BigArrayList WriteTP
X Axis - No Of Reading
Y Axis - Throughput /Second , in Millions

Writer throughput is very impressive, i ranges between 138 Million to 142 Million

Reader Performance

BigArrayList Reader
X Axis - No Of Reading
Y Axis - Time taken to read 10 Million in Ms

It is taking around 44 Ms to read 10 Million entry, very fast. With such type of performance you definitely challenge database.
Reader Throughput

BigArrayList ReaderTP
X Axis - No Of Reading
Y Axis - Throughput /Second , in Millions

Wow Throughput is great it is 220+ million per second

It looks very promising with 138 Million/Sec writer throughput & 220 Million/Sec reader throughput.

Comparison With Array List

Lets compare performance of BigArrayList with ArrayList,

Writer Throughput – BigArrayList Vs ArrayList

BigArrayList Vs ArrayList WriteTP
Throughput of BigArrayList is almost constant at around 138 Million/Sec, ArrayList starts with 50 Million and drops under 5 million.

ArrayList has lot of hiccups and it is due to 

- Array Allocation

- Array Copy

- Garbage Collection overhead

BigArrayList is winner in this case, it is 7X times faster than arraylist.

Reader Throughput – BigArrayList Vs ArrayList

BigArrayList Vs ArrayList ReaderTP
ArrayList performs better than BigArrayList, it is around 1X time faster.

BigArrayList is slower in this case because

- It has to keep mapping file in memory as more data is requested

- There is cost of un-marshaling

Reader Throughput for BigArrayList is 220+ Million/Sec, it is still very fast and only few application want to process message faster than that.

So for most of the use-case this should work.

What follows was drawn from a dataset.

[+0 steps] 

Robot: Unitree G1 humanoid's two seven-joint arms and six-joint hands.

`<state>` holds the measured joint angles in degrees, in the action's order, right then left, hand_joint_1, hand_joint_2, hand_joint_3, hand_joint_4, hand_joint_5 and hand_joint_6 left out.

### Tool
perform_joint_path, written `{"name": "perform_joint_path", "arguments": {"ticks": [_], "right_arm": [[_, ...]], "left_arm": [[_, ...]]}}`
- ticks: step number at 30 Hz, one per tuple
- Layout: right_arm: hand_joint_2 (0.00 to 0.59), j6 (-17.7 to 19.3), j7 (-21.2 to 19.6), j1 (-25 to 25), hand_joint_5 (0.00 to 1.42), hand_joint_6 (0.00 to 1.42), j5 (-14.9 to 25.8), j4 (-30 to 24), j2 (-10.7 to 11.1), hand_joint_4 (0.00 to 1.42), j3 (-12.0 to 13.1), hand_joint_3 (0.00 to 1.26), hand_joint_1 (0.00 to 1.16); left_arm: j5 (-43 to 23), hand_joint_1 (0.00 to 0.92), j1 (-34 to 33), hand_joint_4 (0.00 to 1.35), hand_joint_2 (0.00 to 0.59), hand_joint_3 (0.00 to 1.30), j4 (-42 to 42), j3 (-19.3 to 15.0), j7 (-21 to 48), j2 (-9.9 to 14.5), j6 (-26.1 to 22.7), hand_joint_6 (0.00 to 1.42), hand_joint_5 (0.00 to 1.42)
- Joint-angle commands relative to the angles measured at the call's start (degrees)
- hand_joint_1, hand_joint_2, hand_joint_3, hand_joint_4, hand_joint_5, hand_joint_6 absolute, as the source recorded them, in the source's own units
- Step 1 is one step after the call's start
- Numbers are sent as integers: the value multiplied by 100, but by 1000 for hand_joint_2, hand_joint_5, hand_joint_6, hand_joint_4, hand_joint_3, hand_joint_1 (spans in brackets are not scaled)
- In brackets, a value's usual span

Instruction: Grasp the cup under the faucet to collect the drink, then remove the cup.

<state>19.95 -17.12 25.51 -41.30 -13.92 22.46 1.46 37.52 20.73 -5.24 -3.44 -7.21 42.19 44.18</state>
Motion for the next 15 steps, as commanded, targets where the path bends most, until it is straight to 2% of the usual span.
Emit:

Reader performance can be improved by using below techniques 

- Read message in batch from mapped stream

- Pre-fetch message by using Index, like what CPU does

By doing above changes we can improve performance by few million, but i think for most of the case current performance is pretty good

Conclusion

Memory mapped file is interesting area to do research, it can solve many performance problem. Java is now being used for developing trading application and GC is one question that you have to answer from day one, you need to find a way to keep GC happy and MemoryMapped is one thing that GC will love it.

Code used for this blog is available @ GitHub , i ran test with 2gb memory. Code does’t handle some edge case , but good enough to prove the point that that MemoryMapped file can be winner in many case.
 

Reference: ArrayList Using Memory Mapped File from our JCG partner Ashkrit Sharma at the Are you ready blog.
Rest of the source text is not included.